New Jersey’s tax revenues have continued to slide in the new fiscal year, according to recently published figures.
The state pulled in $4.8 billion in taxes in September, New Jersey’s Department of the Treasury said in its monthly revenue report, a year-over-year decline of 5.1% for the month and drop of 6.2% for the first three months of the fiscal year.
The department said lower quarterly estimated payments and higher refunds for the state income tax was the biggest factor. September income tax collections were off 10.1% year over year, and down 7.2% for the first quarter of the fiscal year.
Corporation Business Tax earnings were down 6.3% year-over-year for September and 14.6% for the fiscal year to date.
“All CBT revenue components are lower on a year-to-date basis, led by a decline in partnership return collections, while refunds are higher,” officials said.
New Jersey’s largest source of revenue, its sales and use tax, saw a more modest decline 0.2% on the month when compared to last September.
Fuel tax earnings on the month remained flat, officials said, with year-to-date collections down $2.9 million, or 1.2%. Those figures didn’t include a statewide fuel tax increase that took effect in October.
The Treasury also reported a year-over-year positive growth in New Jersey’s Business Alternative Income Tax, marking an increase of 6.6%, or $47.2 million.
“Much of September’s revenue growth is attributable to payments by those entities that filed their final extension returns,” they said. “Fiscal year-to-date revenues of $755.8 million are down by $1.7 million, or nearly flat with the same period last year.”
In August, the state reported a revenue decline of $207.4 million, or 7.4%, when compared to one year earlier, attributing drop to a large decline in CBT earnings and a fourth straight month of negative Sales and Use Tax growth.
At the start of the new fiscal year in July, which includes earnings from both 2023 and 2024, the state saw its total tax revenues up $47.3 million, or 1.7% year-over-year.
Year-to-date earnings, however, marked a decrease of 3.1%, or $1.498 billion and the state closed out fiscal ’23 $1.5 billion down, according to revenue reports.
The Treasury said the declines were in line with expectations and local lawmakers have also said they long expected revenue declines.
The issue of wide revenue dips became a concern earlier this year, however, as state lawmakers debated a major tax relief package proposed as part of Gov.
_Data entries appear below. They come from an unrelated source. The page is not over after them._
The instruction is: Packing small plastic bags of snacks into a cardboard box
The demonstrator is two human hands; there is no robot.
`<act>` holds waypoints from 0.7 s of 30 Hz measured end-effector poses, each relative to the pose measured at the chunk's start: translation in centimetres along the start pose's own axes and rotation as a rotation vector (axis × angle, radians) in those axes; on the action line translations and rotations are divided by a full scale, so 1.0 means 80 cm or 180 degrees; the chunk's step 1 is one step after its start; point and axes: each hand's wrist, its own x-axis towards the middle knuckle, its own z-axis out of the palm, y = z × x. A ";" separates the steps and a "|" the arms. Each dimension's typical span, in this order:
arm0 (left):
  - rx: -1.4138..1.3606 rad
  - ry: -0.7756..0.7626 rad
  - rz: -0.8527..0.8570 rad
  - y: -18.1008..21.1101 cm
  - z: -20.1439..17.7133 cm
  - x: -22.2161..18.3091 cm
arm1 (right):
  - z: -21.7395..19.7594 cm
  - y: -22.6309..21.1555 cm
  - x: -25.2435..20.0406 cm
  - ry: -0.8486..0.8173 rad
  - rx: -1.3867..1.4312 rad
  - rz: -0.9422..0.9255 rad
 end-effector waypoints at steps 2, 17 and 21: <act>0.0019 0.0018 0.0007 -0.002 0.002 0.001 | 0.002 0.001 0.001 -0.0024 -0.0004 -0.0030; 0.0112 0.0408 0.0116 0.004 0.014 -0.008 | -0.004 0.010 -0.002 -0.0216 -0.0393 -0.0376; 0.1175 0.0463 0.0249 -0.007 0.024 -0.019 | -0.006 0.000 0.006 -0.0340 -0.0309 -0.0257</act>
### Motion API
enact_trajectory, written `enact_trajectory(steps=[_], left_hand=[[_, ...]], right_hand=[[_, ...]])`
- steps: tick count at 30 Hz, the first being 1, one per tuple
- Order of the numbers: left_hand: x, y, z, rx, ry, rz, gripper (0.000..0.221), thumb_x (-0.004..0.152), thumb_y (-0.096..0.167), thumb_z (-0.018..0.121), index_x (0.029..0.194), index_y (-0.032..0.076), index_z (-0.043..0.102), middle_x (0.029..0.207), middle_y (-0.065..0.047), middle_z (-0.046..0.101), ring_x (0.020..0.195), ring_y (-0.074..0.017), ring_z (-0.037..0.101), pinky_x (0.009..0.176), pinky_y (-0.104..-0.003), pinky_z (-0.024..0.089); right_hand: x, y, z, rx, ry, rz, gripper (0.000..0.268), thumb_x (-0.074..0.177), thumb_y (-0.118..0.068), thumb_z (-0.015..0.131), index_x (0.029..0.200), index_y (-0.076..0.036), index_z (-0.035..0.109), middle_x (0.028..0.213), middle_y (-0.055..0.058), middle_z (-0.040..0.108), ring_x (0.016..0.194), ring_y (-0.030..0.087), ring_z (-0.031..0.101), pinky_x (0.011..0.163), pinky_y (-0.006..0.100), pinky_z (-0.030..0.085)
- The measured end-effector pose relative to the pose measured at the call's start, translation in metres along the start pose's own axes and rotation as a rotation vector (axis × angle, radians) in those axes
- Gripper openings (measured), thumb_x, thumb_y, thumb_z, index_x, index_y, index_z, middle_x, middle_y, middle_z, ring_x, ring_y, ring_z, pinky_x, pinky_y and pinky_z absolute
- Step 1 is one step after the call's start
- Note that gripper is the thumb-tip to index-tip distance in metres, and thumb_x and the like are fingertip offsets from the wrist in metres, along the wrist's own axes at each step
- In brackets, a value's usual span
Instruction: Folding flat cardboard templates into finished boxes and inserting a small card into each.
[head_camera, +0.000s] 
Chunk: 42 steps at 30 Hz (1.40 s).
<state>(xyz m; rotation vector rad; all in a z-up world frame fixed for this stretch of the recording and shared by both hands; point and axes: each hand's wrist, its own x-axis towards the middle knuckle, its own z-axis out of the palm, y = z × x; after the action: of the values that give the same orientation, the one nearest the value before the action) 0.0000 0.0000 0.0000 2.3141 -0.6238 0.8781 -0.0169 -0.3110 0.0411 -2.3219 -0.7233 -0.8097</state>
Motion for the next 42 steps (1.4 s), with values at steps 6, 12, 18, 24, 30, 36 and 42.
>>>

Phil Murphy’s $54.3 billion fiscal 2024 budget.
While the package, which included reductions in taxes on corporate earnings and provisions for property, renters, and seniors tax relief among others and is exited to shave billions from New Jersey’s revenues into the future, was protested by some local lawmakers who cited wide expectations for revenue declines, it eventually passed the state legislature, with supporters pointing to beefed-up reserves and forecasts for revenue recovery later in the fiscal year.
The treasury department said in the report it anticipates fiscal 2024’s monthly revenue figures to continue to decline across the first half of the fiscal year, followed by growth in the second half.